Perhaps the next thing, is to send up molecular biology analysis equipment like a DNA sequencer with all of the appropriate sample prep.
This seems like a perfect application for "shotgun sequencing" to digitally reconstruct the organisms, assuming that other simpler detection methods check out for amino acids, etc.
https://en.wikipedia.org/wiki/Shotgun_sequencing
Perhaps the next thing, is to send up molecular biology analysis equipment like a DNA sequencer with all of the appropriate sample prep.
This seems like a perfect application for "shotgun sequencing" to digitally reconstruct the organisms, assuming that other simpler detection methods check out for amino acids, etc.
https://en.wikipedia.org/wiki/...
At the very least It's great to see our martian friends don't like using pesticides on their matter either.

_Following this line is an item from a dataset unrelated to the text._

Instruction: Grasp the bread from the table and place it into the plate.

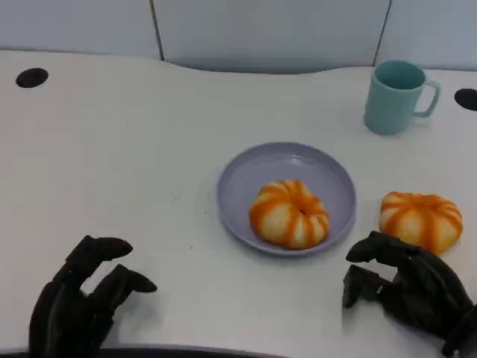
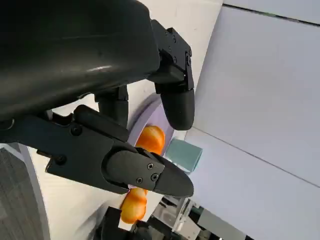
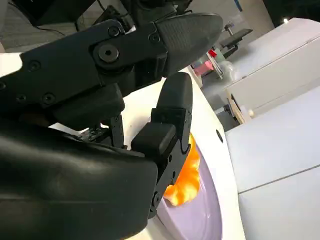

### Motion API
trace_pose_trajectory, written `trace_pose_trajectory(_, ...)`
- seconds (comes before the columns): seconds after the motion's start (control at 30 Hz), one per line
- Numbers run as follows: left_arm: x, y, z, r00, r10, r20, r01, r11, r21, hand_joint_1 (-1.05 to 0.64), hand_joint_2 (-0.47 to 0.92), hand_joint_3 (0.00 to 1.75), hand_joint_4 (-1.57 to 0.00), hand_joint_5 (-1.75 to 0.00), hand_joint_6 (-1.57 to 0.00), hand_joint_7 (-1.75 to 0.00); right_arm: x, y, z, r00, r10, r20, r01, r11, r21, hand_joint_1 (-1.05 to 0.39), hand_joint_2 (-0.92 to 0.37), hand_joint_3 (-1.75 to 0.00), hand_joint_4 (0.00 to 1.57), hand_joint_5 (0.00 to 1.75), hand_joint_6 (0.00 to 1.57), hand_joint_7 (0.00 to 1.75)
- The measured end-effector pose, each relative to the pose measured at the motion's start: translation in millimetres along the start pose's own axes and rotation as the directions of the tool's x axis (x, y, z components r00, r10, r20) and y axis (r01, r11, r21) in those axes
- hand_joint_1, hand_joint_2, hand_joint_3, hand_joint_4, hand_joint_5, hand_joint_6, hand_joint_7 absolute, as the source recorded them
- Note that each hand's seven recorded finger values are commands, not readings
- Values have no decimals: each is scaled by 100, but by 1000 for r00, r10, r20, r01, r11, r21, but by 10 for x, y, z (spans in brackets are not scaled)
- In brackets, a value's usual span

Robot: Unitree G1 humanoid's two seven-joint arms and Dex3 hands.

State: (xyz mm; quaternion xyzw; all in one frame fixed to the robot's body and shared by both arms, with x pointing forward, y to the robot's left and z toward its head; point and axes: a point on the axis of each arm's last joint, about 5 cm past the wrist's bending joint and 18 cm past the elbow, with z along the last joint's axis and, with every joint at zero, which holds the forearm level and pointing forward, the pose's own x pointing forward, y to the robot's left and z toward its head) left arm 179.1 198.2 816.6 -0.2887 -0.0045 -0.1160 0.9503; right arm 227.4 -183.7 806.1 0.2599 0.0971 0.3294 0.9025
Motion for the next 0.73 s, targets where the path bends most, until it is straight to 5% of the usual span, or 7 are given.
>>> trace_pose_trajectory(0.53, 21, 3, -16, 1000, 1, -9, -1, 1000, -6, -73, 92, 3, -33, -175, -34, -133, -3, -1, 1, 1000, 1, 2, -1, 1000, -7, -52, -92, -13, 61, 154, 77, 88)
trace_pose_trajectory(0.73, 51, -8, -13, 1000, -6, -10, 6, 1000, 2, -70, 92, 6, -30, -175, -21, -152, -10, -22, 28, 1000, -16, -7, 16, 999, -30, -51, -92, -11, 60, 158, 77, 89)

Good for them!
Chemists know what organic compound means (somewhat), but to a significant percentage of the population organic means "natural". Heck even chemists can't agree on a definition of "organic compound". Maybe "carbon" would have been more specific and therefore more clear, if that's what is meant.
Of course, a certain percentage of Slashdot readers would think "carbon" means "omg Martians were burning fossil fuels and destroyed their planet by global warming", but I guess no wording is completely idiot proof.
they discovered organic mater ... next step a drilling rig.
We all remember NASA's best announcement of findings on Mars: https://apod.nasa.gov/apod/ap0...
I've abandoned my search for truth; now I'm just looking for some useful delusions.
:) https://www.youtube.com/watch?...
I spoke to a biochemist from my work about the limits of detection for complex molecules, and me mentioned that you need something like a mass spectrometer to detect mass, and a gas chromatography to detect structure. I just read that curiosity rover has this, but am unsure of it's limitations.
What are the limits to detection in terms of molecule complexity? Any how can you unambiguously tell that they were generated from life?
Could polarimetry be used to detect handedness? I've read that over time, most living things on earth have a right-handed optical activity, but over time it becomes more random as a living thing decays. If you took coal, would the optical activity be 50%50% for right and left handedness?
Thank you. The summary was useless and so were the links.The primary question is what organic matter? Which compounds? Your link answers the main question.
It's a cool discovery but shouldn't be surprising. The planet DID have water on it long ago. And still does albeit in not as large amounts and mostly frozen.
So it wasn't Hawaii spewing out all those CFC's, they just spontaneously formed up in the atmosphere by themselves.